• [Description of the task] Apart from the pictures, which must be omitted, restate the data exactly.

Task input below:

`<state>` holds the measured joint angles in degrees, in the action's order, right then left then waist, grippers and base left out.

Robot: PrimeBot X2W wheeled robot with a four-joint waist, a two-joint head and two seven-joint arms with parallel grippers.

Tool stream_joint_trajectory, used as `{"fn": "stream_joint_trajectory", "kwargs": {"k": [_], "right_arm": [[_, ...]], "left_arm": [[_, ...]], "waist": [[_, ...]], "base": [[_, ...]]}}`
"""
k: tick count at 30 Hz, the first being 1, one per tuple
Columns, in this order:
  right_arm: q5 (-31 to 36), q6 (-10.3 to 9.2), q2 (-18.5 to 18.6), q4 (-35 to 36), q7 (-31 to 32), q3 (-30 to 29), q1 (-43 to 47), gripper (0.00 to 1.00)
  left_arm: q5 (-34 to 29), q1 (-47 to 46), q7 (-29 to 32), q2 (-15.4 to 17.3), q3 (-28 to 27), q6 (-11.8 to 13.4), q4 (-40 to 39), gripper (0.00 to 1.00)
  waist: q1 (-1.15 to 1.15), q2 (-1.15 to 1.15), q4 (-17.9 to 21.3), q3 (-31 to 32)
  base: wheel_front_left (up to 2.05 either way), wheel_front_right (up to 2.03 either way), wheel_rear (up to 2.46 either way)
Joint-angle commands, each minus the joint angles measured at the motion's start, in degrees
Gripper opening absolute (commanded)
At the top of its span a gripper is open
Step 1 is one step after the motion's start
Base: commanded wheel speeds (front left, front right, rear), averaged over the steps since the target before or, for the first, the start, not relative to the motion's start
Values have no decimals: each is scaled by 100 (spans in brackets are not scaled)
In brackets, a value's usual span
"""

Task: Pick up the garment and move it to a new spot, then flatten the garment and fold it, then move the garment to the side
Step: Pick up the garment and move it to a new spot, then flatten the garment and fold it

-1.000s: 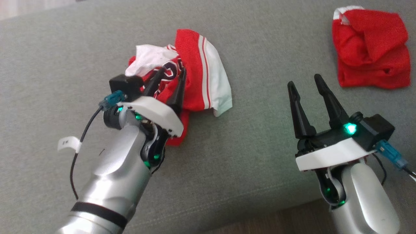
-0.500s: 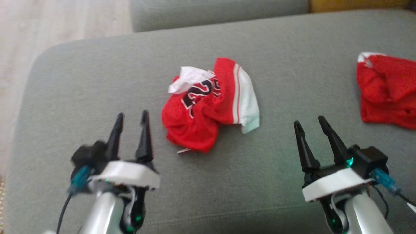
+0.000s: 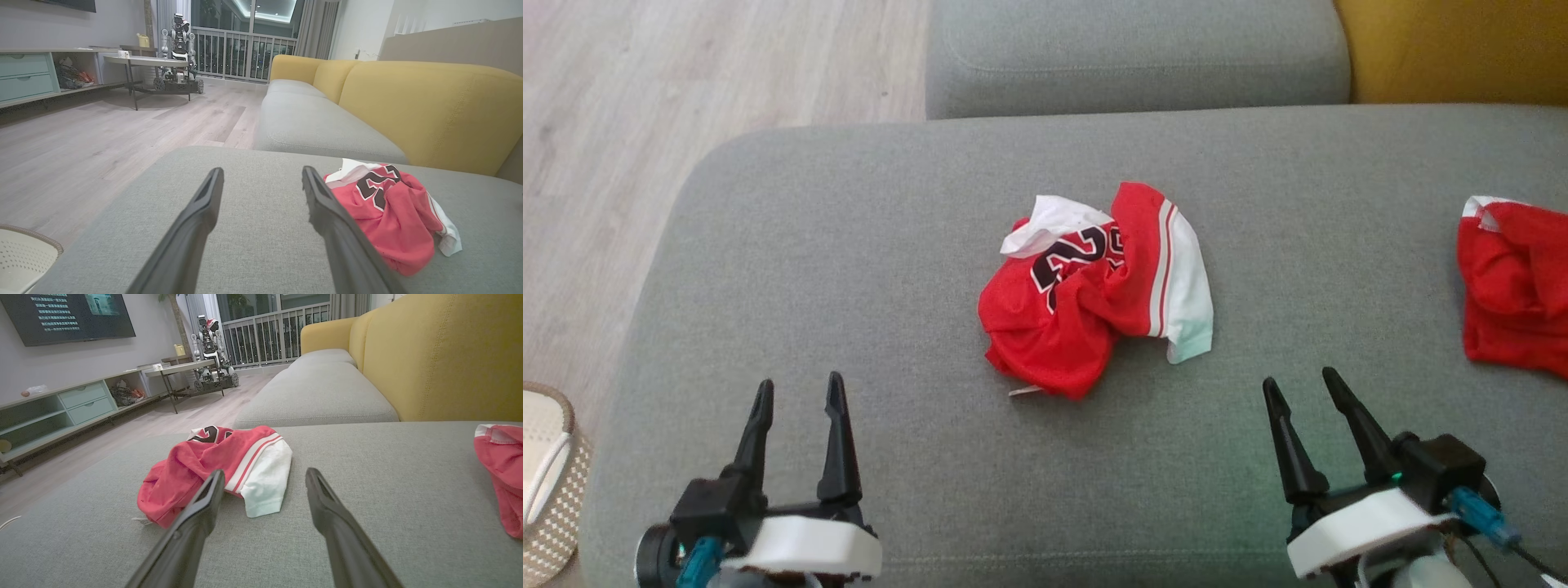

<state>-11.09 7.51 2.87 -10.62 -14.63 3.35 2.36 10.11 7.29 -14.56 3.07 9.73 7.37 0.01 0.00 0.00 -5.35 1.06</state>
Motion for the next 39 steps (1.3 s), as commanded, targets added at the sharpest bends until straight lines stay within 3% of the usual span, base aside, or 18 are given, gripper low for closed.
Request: {"fn": "stream_joint_trajectory", "kwargs": {"k": [1, 29, 35, 36, 39], "right_arm": [[16, -2, 0, 188, -37, 142, -103, 100], [144, -2, 0, 296, -37, 169, -77, 100], [171, -2, 0, 321, -37, 230, -174, 100], [200, -2, 0, 344, -37, 229, -240, 100], [260, -2, 0, 379, -37, 240, -373, 100]], "left_arm": [[-38, -167, -43, -9, -250, -15, -283, 100], [-303, -93, -43, -19, -92, -122, -189, 100], [380, -557, -43, -19, 95, -709, 114, 100], [557, -927, -43, -19, 142, -996, 352, 100], [848, -1675, 126, -12, 275, -1283, 823, 100]], "waist": [[0, 0, -19, 48], [0, 0, 56, 35], [0, 0, 144, -184], [0, 0, 159, -324], [0, 0, 176, -570]], "base": [[0, 0, 0], [0, 0, 0], [0, 0, 0], [0, 0, 0], [0, 0, 0]]}}
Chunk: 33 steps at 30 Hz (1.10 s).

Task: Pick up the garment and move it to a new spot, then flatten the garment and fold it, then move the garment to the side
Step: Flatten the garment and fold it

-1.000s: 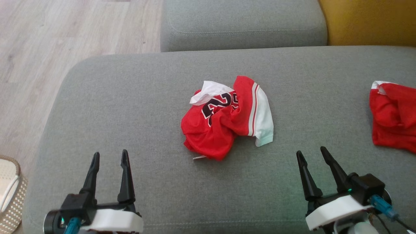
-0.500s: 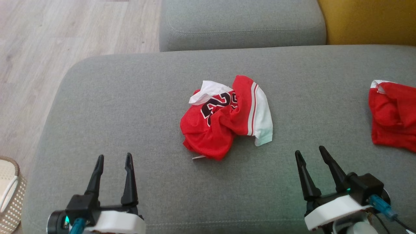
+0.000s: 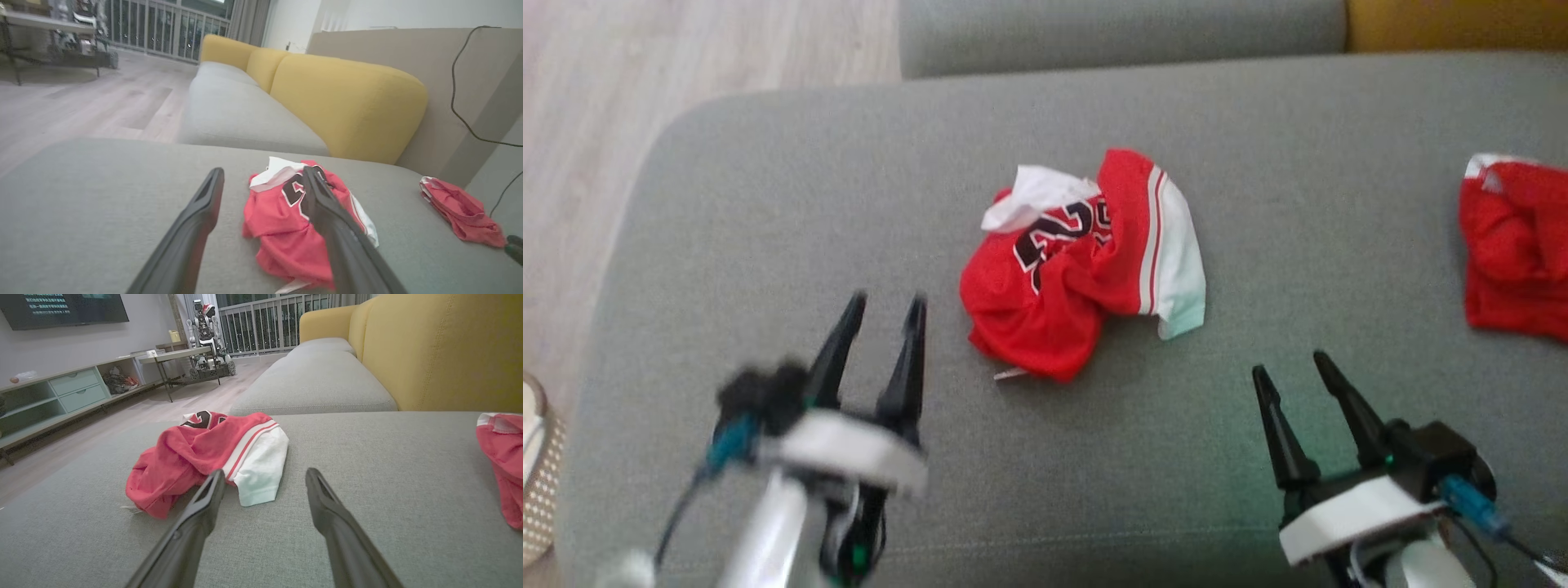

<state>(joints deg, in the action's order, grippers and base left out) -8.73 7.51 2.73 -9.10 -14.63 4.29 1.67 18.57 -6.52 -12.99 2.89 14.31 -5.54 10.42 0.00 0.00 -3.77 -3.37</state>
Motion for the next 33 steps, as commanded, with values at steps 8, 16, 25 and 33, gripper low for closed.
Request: {"fn": "stream_joint_trajectory", "kwargs": {"k": [8, 16, 25, 33], "right_arm": [[89, -2, 15, 349, -37, 235, -716, 100], [-56, -2, 15, 363, -37, 370, -1049, 100], [-115, -2, 15, 463, -37, 393, -1234, 100], [-207, -2, 15, 546, -37, 429, -1363, 100]], "left_arm": [[1147, -2738, 1356, 751, 820, -190, 681, 100], [2789, -4324, 2126, 1930, 2250, -193, 1676, 100], [3864, -5189, 2105, 2376, 3074, -194, 2420, 100], [4327, -5567, 2147, 2577, 3625, -194, 2636, 100]], "waist": [[0, 0, 142, -805], [0, 0, 579, -1361], [0, 0, 990, -1810], [0, 0, 1160, -2119]], "base": [[0, 0, 0], [0, 0, 0], [0, 0, 0], [0, 0, 0]]}}
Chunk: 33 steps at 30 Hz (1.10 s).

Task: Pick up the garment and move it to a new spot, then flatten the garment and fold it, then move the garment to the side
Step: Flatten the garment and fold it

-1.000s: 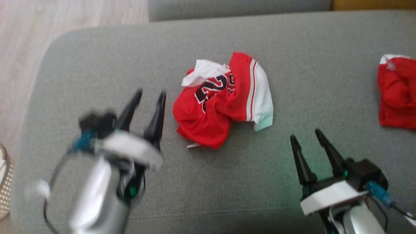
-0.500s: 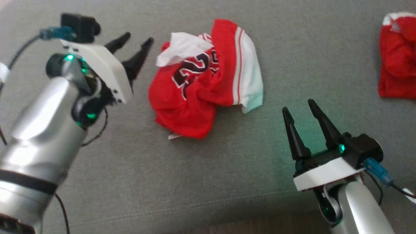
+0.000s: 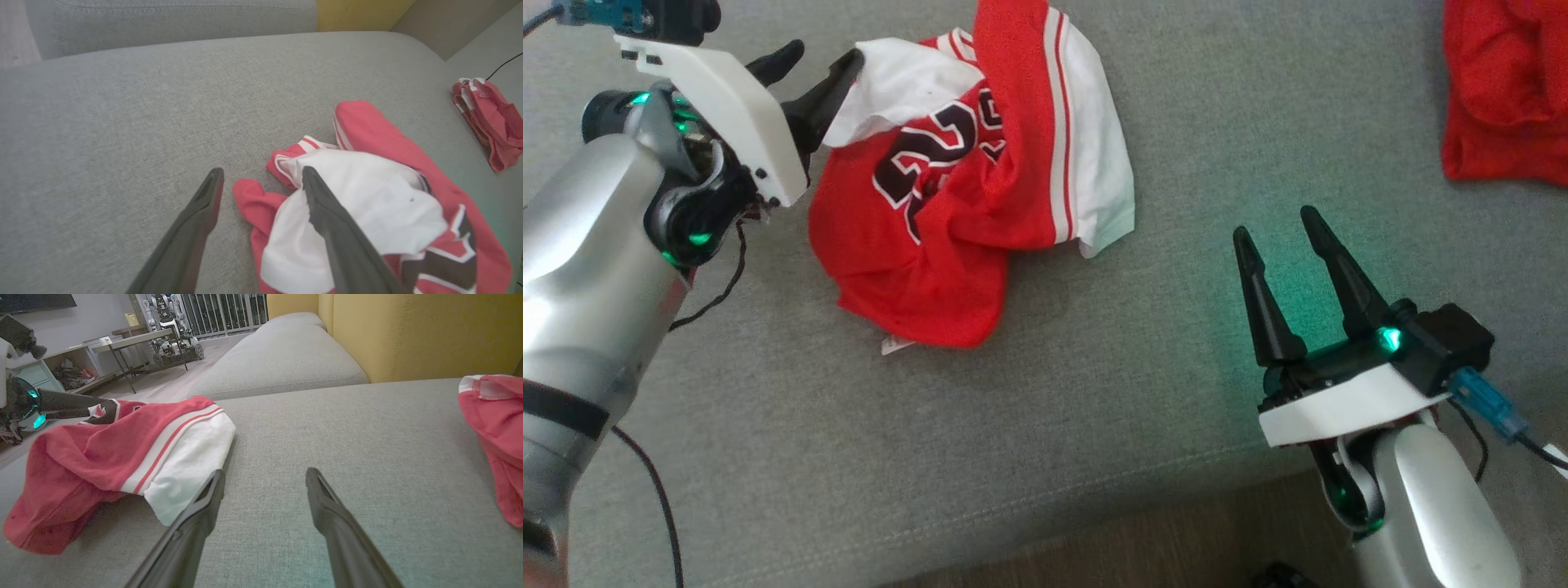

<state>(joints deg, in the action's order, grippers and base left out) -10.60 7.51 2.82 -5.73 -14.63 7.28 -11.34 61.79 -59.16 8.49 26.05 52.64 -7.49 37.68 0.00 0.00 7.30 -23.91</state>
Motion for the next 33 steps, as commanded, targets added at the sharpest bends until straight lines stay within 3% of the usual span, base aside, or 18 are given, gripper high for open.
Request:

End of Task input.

• [Answer area]
`<state>` holds the measured joint angles in degrees, in the action's order, right then left then waist, grippers and base left out.

Robot: PrimeBot X2W wheeled robot with a four-joint waist, a two-joint head and two seven-joint arms with parallel grippers.

Tool stream_joint_trajectory, used as `{"fn": "stream_joint_trajectory", "kwargs": {"k": [_], "right_arm": [[_, ...]], "left_arm": [[_, ...]], "waist": [[_, ...]], "base": [[_, ...]]}}`
"""
k: tick count at 30 Hz, the first being 1, one per tuple
Columns, in this order:
  right_arm: q5 (-31 to 36), q6 (-10.3 to 9.2), q2 (-18.5 to 18.6), q4 (-35 to 36), q7 (-31 to 32), q3 (-30 to 29), q1 (-43 to 47), gripper (0.00 to 1.00)
  left_arm: q5 (-34 to 29), q1 (-47 to 46), q7 (-29 to 32), q2 (-15.4 to 17.3), q3 (-28 to 27), q6 (-11.8 to 13.4), q4 (-40 to 39), gripper (0.00 to 1.00)
  waist: q1 (-1.15 to 1.15), q2 (-1.15 to 1.15), q4 (-17.9 to 21.3), q3 (-31 to 32)
  base: wheel_front_left (up to 2.05 either way), wheel_front_right (up to 2.03 either way), wheel_rear (up to 2.46 either way)
Joint-angle commands, each minus the joint angles measured at the motion's start, in degrees
Gripper opening absolute (commanded)
At the top of its span a gripper is open
Step 1 is one step after the motion's start
Base: commanded wheel speeds (front left, front right, rear), averaged over the steps since the target before or, for the first, the start, not relative to the motion's start
Values have no decimals: each is scaled by 100 (spans in brackets are not scaled)
In brackets, a value's usual span
"""

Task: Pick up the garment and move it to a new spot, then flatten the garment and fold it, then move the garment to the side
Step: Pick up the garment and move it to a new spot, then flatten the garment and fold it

-1.000s: 
-0.500s: 
+0.000s: 

<state>-11.09 7.51 2.87 -10.62 -14.63 3.35 2.36 10.11 7.29 -14.56 3.07 9.73 7.37 0.01 0.00 0.00 -5.35 1.06</state>
Motion for the next 39 steps (1.3 s), as commanded, targets added at the sharpest bends until straight lines stay within 3% of the usual span, base aside, or 18 are given, gripper low for closed.
Request: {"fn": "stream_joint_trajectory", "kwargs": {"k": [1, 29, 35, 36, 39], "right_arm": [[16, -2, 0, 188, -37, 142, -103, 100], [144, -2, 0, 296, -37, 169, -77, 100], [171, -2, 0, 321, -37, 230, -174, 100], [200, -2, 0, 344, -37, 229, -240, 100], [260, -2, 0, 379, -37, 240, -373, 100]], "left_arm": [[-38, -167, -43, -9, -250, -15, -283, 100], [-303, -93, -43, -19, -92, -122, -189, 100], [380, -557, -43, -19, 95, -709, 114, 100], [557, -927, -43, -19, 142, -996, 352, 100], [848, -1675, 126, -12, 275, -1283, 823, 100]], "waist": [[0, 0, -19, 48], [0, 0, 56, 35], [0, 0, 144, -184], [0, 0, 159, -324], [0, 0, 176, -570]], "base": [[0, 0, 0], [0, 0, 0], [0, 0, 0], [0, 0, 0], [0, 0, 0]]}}
Chunk: 33 steps at 30 Hz (1.10 s).

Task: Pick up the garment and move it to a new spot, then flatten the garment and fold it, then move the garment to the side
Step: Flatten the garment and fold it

-1.000s: 
-0.500s: 
+0.000s: 

<state>(joints deg, in the action's order, grippers and base left out) -8.73 7.51 2.73 -9.10 -14.63 4.29 1.67 18.57 -6.52 -12.99 2.89 14.31 -5.54 10.42 0.00 0.00 -3.77 -3.37</state>
Motion for the next 33 steps, as commanded, with values at steps 8, 16, 25 and 33, gripper low for closed.
Request: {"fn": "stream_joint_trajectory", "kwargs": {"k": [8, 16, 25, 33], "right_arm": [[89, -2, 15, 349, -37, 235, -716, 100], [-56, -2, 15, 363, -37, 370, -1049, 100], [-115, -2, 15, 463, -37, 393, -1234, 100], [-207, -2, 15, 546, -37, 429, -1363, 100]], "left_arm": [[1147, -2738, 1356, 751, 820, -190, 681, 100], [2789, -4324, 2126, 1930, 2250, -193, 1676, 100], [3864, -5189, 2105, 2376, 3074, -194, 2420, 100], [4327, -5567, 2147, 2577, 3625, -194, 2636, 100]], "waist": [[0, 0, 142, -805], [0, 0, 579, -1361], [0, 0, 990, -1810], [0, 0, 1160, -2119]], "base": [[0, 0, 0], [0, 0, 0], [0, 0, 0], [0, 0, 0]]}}
Chunk: 33 steps at 30 Hz (1.10 s).

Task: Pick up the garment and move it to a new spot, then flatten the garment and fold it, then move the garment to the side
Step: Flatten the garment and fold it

-1.000s: 
-0.500s: 
+0.000s: 

<state>(joints deg, in the action's order, grippers and base left out) -10.60 7.51 2.82 -5.73 -14.63 7.28 -11.34 61.79 -59.16 8.49 26.05 52.64 -7.49 37.68 0.00 0.00 7.30 -23.91</state>
Motion for the next 33 steps, as commanded, targets added at the sharpest bends until straight lines stay within 3% of the usual span, base aside, or 18 are given, gripper high for open.
Request:

No more work remains on this exercise.